__What to do__. Using the listing below, copy exactly the lines from the one containing "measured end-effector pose" to the one containing "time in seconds", both lines included, and no others.

__Supplied information__.
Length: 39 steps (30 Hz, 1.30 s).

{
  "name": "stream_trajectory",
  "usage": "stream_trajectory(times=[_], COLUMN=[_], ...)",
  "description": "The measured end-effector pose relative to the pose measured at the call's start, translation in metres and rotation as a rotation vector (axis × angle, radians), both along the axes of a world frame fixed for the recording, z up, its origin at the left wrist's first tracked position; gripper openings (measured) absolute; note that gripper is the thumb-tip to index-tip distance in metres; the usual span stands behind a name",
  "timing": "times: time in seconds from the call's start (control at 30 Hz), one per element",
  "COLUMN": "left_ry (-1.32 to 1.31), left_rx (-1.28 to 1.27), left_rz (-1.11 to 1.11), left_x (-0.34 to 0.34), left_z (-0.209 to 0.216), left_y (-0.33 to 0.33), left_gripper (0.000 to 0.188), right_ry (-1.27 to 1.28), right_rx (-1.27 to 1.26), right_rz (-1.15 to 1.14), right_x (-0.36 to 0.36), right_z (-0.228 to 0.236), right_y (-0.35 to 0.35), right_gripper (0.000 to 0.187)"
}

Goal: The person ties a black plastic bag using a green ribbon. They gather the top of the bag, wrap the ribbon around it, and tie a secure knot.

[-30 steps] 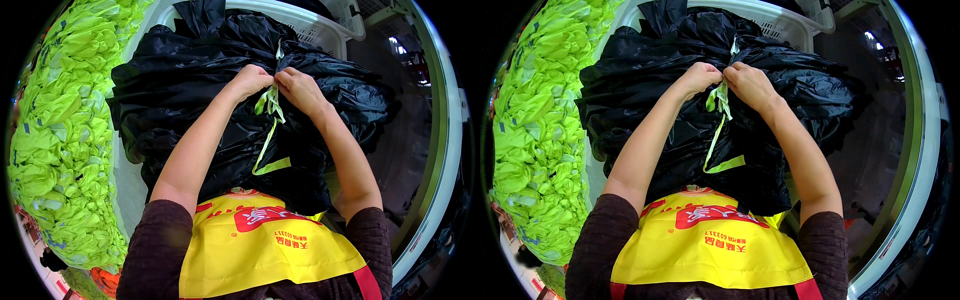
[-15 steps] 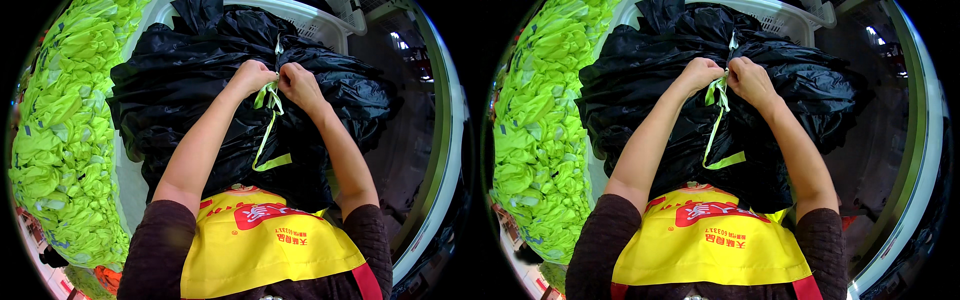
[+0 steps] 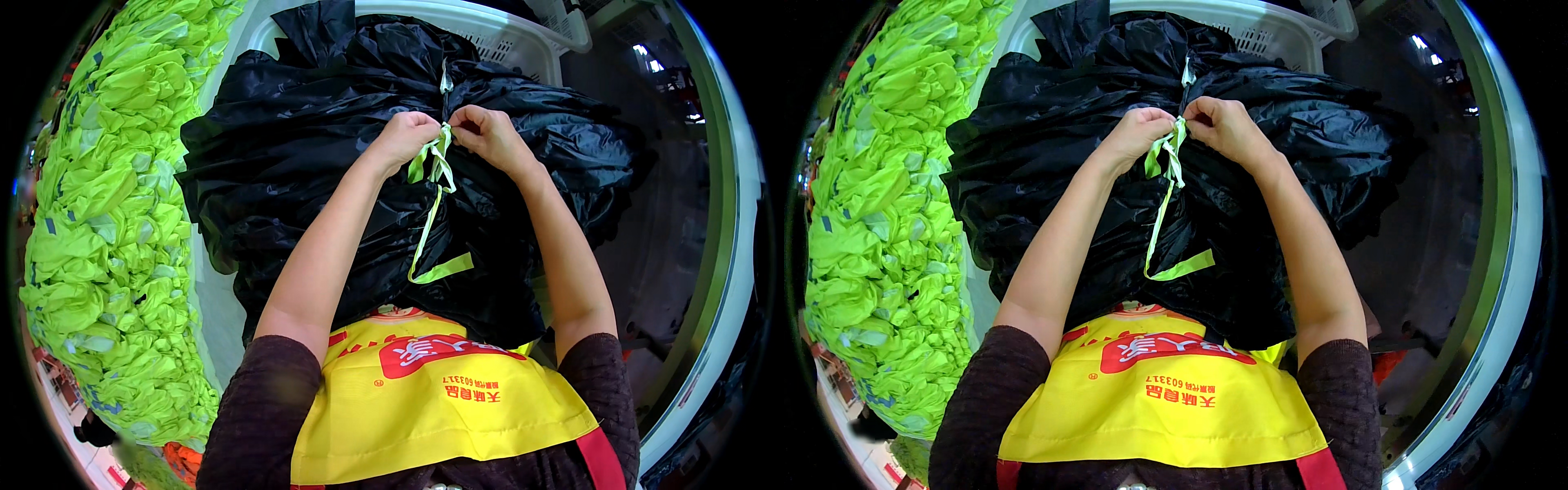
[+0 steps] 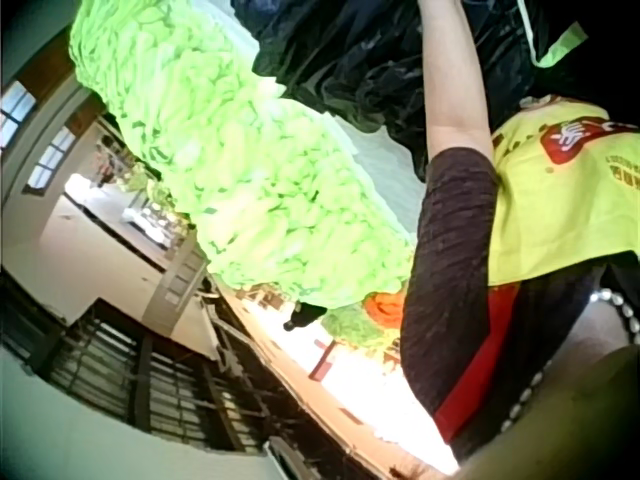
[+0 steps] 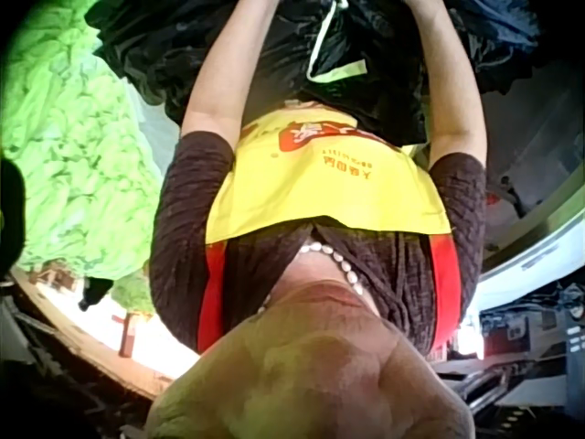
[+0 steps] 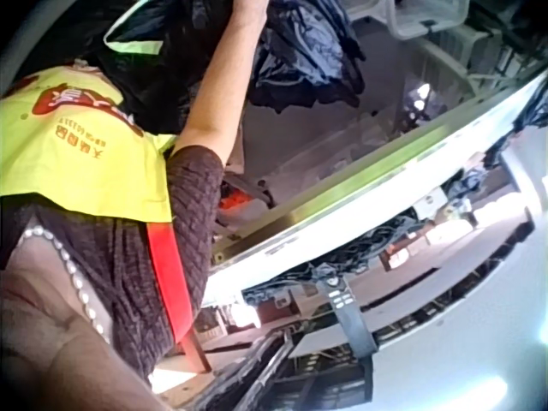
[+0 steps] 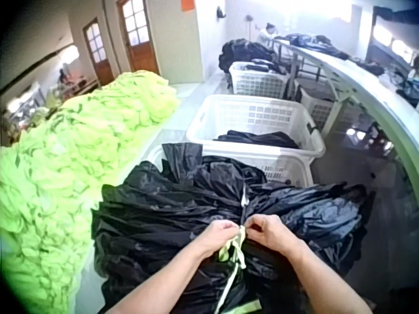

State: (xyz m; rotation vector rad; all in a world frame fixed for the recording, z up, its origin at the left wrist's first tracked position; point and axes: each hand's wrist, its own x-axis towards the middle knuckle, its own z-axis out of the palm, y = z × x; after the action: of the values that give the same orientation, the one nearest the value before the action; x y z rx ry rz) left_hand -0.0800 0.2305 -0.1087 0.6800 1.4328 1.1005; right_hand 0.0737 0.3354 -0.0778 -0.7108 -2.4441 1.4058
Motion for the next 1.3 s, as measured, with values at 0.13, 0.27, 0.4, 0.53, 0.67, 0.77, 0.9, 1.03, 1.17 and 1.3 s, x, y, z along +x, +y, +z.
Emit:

__Response area__.
  "description": "The measured end-effector pose relative to the pose measured at the call's start, translation in metres and rotation as a rotation vector (axis × angle, radians), both along the axes of a world frame fixed for the recording, z up, its origin at the left wrist's first tracked position; gripper openings (measured) absolute; note that gripper is the thumb-tip to index-tip distance in metres; the usual span stands behind a name",
  "timing": "times: time in seconds from the call's start (control at 30 Hz), one per element",

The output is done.